Poco más de una semana después de haber ganado un Grammy Latino en la categoría Mejor Diseño de Empaque por su producción El Orisha de la Rosa, el juglar Magín Díaz, oriundo de Gamero (Mahates, Bolívar), murió a los 95 años. El deceso se dio este miércoles pasadas la medianoche en Las Vegas (Nevada, Estados Unidos), donde estaba hospitalizado por problemas en el corazón, luego de recibir el importante galardón y de que se conociera que había sido nominado también para los Grammy Anglo.

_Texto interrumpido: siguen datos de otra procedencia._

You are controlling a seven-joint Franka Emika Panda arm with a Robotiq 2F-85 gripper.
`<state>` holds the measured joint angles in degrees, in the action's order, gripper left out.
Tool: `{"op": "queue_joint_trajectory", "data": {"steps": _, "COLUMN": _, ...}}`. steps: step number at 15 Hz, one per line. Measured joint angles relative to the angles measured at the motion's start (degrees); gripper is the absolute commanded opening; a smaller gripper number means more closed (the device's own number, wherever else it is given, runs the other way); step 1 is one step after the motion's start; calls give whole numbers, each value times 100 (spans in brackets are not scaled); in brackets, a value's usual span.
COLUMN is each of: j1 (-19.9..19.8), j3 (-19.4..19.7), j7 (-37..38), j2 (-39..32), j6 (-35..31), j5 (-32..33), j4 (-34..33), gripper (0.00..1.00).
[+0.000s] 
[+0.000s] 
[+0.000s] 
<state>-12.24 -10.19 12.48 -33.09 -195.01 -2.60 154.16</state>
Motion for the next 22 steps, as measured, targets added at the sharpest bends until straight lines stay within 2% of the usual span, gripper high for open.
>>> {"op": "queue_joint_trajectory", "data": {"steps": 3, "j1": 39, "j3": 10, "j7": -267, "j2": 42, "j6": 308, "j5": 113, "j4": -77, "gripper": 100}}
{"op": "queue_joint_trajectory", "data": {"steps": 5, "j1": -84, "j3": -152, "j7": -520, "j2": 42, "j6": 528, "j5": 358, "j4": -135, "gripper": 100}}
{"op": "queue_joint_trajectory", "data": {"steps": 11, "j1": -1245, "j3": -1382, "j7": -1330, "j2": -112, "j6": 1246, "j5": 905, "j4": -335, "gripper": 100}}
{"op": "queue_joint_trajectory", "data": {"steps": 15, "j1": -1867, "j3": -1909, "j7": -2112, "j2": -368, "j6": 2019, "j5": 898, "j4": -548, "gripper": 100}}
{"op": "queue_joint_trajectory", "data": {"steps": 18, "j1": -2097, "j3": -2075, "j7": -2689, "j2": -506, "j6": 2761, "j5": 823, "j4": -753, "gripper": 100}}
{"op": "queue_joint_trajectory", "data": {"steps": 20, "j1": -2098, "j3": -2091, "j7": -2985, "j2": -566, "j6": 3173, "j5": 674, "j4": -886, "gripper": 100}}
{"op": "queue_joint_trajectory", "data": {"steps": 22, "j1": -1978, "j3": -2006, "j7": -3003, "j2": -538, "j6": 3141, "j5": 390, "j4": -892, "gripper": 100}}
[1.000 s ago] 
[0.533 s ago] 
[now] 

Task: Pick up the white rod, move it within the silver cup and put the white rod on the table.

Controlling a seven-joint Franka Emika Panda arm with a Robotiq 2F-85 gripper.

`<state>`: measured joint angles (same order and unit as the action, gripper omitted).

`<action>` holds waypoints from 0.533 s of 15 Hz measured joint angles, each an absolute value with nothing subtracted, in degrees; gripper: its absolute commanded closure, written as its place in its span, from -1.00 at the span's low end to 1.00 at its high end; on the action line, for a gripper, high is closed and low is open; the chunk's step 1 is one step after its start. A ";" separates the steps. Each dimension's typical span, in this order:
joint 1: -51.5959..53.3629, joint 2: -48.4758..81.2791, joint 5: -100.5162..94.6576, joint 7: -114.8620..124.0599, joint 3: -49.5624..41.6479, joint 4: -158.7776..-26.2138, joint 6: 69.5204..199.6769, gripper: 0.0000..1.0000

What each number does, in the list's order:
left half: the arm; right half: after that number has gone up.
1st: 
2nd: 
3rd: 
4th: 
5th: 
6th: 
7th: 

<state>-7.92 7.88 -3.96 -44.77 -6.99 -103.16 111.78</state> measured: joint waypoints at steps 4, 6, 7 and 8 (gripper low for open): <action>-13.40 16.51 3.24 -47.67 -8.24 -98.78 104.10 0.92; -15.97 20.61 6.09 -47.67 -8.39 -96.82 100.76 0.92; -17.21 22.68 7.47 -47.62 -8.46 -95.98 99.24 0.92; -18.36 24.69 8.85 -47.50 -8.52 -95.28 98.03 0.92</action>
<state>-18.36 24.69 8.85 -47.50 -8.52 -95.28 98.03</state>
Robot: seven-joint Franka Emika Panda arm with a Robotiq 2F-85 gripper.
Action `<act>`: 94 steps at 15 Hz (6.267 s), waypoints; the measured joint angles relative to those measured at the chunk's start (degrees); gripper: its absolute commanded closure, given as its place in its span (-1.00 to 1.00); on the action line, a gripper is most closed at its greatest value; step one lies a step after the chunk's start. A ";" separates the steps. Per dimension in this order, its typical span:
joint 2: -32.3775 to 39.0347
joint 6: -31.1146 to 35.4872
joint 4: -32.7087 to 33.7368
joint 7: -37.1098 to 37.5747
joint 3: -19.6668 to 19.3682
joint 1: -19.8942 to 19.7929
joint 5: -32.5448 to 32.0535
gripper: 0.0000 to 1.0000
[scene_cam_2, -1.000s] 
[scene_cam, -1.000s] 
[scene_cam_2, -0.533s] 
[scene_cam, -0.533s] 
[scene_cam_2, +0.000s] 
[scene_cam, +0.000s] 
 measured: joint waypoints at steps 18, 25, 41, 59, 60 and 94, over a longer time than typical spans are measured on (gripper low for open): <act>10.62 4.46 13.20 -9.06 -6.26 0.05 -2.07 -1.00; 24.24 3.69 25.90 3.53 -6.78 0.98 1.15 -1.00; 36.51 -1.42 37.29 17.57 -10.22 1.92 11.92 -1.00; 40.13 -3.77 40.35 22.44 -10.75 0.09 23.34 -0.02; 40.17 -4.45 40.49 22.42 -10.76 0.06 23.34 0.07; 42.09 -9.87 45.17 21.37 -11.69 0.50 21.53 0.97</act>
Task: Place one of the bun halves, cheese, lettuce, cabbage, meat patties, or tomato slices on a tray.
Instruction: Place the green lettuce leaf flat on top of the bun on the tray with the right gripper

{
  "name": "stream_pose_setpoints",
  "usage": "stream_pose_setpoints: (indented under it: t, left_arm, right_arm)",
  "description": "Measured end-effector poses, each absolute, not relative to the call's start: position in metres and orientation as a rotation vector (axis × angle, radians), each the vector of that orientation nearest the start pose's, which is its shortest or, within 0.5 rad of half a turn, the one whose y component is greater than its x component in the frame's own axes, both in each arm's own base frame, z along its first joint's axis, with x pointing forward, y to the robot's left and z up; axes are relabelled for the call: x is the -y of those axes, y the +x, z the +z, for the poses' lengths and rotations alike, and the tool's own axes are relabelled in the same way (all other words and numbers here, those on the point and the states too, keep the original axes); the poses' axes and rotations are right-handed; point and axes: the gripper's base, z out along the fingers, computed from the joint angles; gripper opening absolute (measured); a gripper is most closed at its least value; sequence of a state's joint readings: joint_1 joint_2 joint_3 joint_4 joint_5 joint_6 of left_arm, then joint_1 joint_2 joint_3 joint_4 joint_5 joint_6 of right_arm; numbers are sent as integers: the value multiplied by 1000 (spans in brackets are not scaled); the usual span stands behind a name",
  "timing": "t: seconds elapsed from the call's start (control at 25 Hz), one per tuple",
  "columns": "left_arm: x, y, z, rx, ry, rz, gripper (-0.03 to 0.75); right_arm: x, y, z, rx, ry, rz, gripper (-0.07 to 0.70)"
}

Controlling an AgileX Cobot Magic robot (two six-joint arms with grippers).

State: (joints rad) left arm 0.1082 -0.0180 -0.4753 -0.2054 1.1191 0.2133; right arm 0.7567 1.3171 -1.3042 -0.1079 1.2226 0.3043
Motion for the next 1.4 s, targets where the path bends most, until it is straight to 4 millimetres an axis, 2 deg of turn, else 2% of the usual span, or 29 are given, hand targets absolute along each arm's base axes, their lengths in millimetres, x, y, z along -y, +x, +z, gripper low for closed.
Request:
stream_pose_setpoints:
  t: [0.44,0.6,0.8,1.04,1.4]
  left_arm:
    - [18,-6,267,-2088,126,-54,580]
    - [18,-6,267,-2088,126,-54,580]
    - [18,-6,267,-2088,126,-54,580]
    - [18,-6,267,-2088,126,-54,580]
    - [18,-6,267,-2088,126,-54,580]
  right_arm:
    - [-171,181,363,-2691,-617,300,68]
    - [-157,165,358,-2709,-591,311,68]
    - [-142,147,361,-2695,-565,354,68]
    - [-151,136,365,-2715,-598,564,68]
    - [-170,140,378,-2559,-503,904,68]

Este martes se supo que había tenido una leve mejoría, que había conseguido hablar y se dijo que podría ser trasladado a Colombia, pero su fallecimiento se dio a las pocas horas. A pesar de la tristeza que causó la música del artista, que este año también recibió un reconocimiento por el Ministerio de Cultura a su vida y obra en el Teatro Colón, su familia, que lo acompañó en estos últimos días de vida pidió a los fanáticos del artista, a sus amigos y a las demás personas que no lamentaran la muerte.

“Los invitamos a no sufrir por Magín, él hizo lo que quiso en toda su vida, hasta Las Vegas llegó, cantó, bailó y luchó hasta el final (…) El Orisha vivió una vida plena, larga y creativa. Logró realizar los sueños de inmortalizarse a través de su música, de trascender en la historia, de reivindicar el legado de sus ancestros y lograr recibir el reconocimiento de su país, del mundo artístico y de la industria musical. Por casi un siglo, con la potencia de su voz y su virtud creadora, logró influenciar para siempre el acervo cultural musical colombiano”, dice el sentido comunicado publicado por los familiares de Díaz.

A pesar de que la familia de Díaz insistió en que dejaran volverlo a su natal Gamero y de que el avión-ambulancia que lo transportaría de nuevo a Colombia ya estaba disponible, del hospital no le dieron permiso para salir por su frágil estado de salud. El cantor, inmortalizado en canciones como Rosa, estuvo acompañado hasta el final por sus seres queridos. “En completa paz, agarrado de una mano por su hijo Domingo, de la otra por Daniel y de los pies por Sebastián, con una fila de cinco mujeres enfermeras detrás de la escena, lanzó su último aliento”.

Pero este no es el fin para Díaz. Su cuerpo volverá a Gamero, donde será el funeral y el velorio, que durará nueve días, y al que Domingo Díaz, el hijo del artista, “convida a quien los desee acompañar”. Su recuerdo, además, quedará inmortalizado en su música, exponente de toda la tradición artística del Caribe.